= MATERIAL FOR THIS EXERCISE =
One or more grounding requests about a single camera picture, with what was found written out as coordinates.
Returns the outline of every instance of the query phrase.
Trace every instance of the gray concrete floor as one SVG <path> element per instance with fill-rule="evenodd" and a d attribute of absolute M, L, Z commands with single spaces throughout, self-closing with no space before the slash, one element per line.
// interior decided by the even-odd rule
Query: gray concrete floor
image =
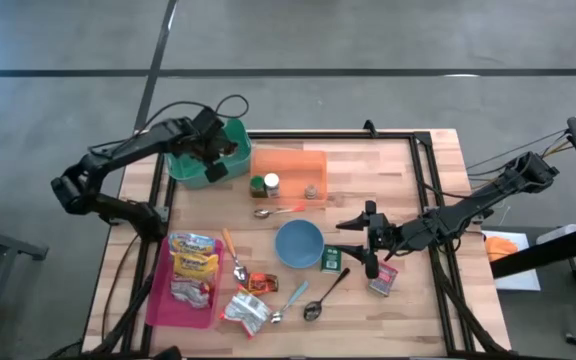
<path fill-rule="evenodd" d="M 147 69 L 166 4 L 0 0 L 0 69 Z M 576 68 L 576 0 L 182 1 L 162 67 Z M 0 359 L 47 356 L 81 336 L 108 228 L 65 214 L 49 182 L 86 146 L 130 133 L 144 84 L 0 78 L 0 232 L 50 246 L 43 263 L 18 260 L 0 306 Z M 230 93 L 250 100 L 251 129 L 356 129 L 368 118 L 382 128 L 456 128 L 467 164 L 576 115 L 576 77 L 160 79 L 151 113 Z M 504 225 L 576 223 L 576 155 L 549 161 L 561 170 L 555 185 L 509 199 Z M 541 336 L 565 330 L 560 322 L 522 323 L 519 306 L 504 304 L 513 347 L 560 355 L 566 345 Z"/>

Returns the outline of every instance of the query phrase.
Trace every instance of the blue-handled spoon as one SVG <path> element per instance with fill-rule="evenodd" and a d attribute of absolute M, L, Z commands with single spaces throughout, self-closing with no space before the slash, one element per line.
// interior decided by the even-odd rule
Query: blue-handled spoon
<path fill-rule="evenodd" d="M 292 296 L 288 300 L 288 303 L 286 303 L 286 305 L 284 305 L 284 307 L 282 307 L 281 310 L 272 313 L 270 322 L 273 324 L 280 323 L 281 319 L 284 317 L 284 311 L 286 311 L 286 309 L 288 309 L 290 305 L 292 305 L 295 301 L 297 301 L 297 299 L 301 296 L 301 294 L 304 293 L 304 291 L 306 291 L 307 288 L 308 288 L 308 281 L 304 281 L 301 284 L 301 286 L 299 286 L 297 290 L 295 290 L 295 293 L 292 294 Z"/>

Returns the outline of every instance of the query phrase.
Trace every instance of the orange plastic container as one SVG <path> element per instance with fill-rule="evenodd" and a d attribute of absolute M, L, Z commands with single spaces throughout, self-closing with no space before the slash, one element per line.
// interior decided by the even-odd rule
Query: orange plastic container
<path fill-rule="evenodd" d="M 326 153 L 324 151 L 255 149 L 251 176 L 275 173 L 279 176 L 278 198 L 255 198 L 267 206 L 325 206 L 328 198 Z M 317 188 L 315 199 L 306 199 L 308 185 Z"/>

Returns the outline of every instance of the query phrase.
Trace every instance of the spoon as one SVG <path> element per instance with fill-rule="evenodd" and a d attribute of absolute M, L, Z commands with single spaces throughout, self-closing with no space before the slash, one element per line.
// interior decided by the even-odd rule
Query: spoon
<path fill-rule="evenodd" d="M 284 316 L 284 311 L 286 311 L 286 309 L 288 309 L 288 307 L 290 305 L 292 305 L 301 296 L 301 294 L 303 294 L 304 291 L 306 291 L 307 288 L 308 288 L 308 281 L 304 281 L 301 284 L 301 286 L 299 286 L 297 288 L 297 290 L 295 290 L 295 293 L 292 294 L 292 296 L 290 297 L 290 300 L 288 300 L 286 305 L 284 305 L 284 307 L 282 307 L 281 310 L 275 311 L 274 313 L 272 313 L 272 318 L 270 319 L 270 322 L 273 324 L 280 323 L 281 319 Z"/>
<path fill-rule="evenodd" d="M 246 267 L 242 266 L 239 263 L 239 259 L 237 259 L 237 253 L 235 252 L 235 246 L 232 244 L 230 232 L 228 229 L 224 228 L 221 230 L 221 234 L 224 236 L 224 240 L 226 240 L 228 250 L 230 250 L 230 255 L 232 255 L 232 258 L 235 260 L 235 270 L 233 271 L 233 275 L 235 275 L 235 279 L 237 279 L 239 283 L 246 286 L 246 282 L 248 281 L 248 270 L 246 270 Z"/>
<path fill-rule="evenodd" d="M 269 217 L 272 214 L 281 214 L 281 213 L 286 213 L 286 212 L 297 212 L 297 211 L 304 211 L 306 210 L 306 208 L 304 206 L 297 206 L 295 208 L 292 209 L 281 209 L 281 210 L 266 210 L 266 209 L 257 209 L 255 210 L 255 217 L 257 219 L 266 219 L 267 217 Z"/>
<path fill-rule="evenodd" d="M 335 286 L 337 286 L 337 284 L 339 284 L 341 280 L 343 280 L 348 274 L 350 274 L 350 269 L 345 268 L 344 271 L 342 271 L 341 274 L 339 274 L 337 281 L 335 281 L 335 283 L 332 284 L 330 290 L 328 290 L 328 292 L 321 298 L 321 300 L 311 301 L 308 303 L 308 305 L 306 305 L 306 308 L 304 309 L 304 319 L 306 319 L 306 321 L 314 321 L 319 317 L 319 315 L 321 314 L 321 302 L 324 301 L 324 299 L 326 298 L 326 296 L 328 296 L 328 294 L 330 294 L 332 289 L 334 289 Z"/>

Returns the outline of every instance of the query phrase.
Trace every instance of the green box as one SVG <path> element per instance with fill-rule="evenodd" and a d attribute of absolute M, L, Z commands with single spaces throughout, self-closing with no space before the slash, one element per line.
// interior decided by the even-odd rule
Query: green box
<path fill-rule="evenodd" d="M 341 251 L 332 245 L 324 246 L 321 256 L 321 272 L 330 274 L 341 273 Z"/>

= EXERCISE AIM =
Return each line of the data that contains the string "gray".

= ANSWER SPACE =
Trace every instance of the gray concrete floor as one SVG <path> element per instance with fill-rule="evenodd" and a d attribute of absolute M, L, Z commands with single spaces throughout, self-closing with no space before the slash, one element per line.
Query: gray concrete floor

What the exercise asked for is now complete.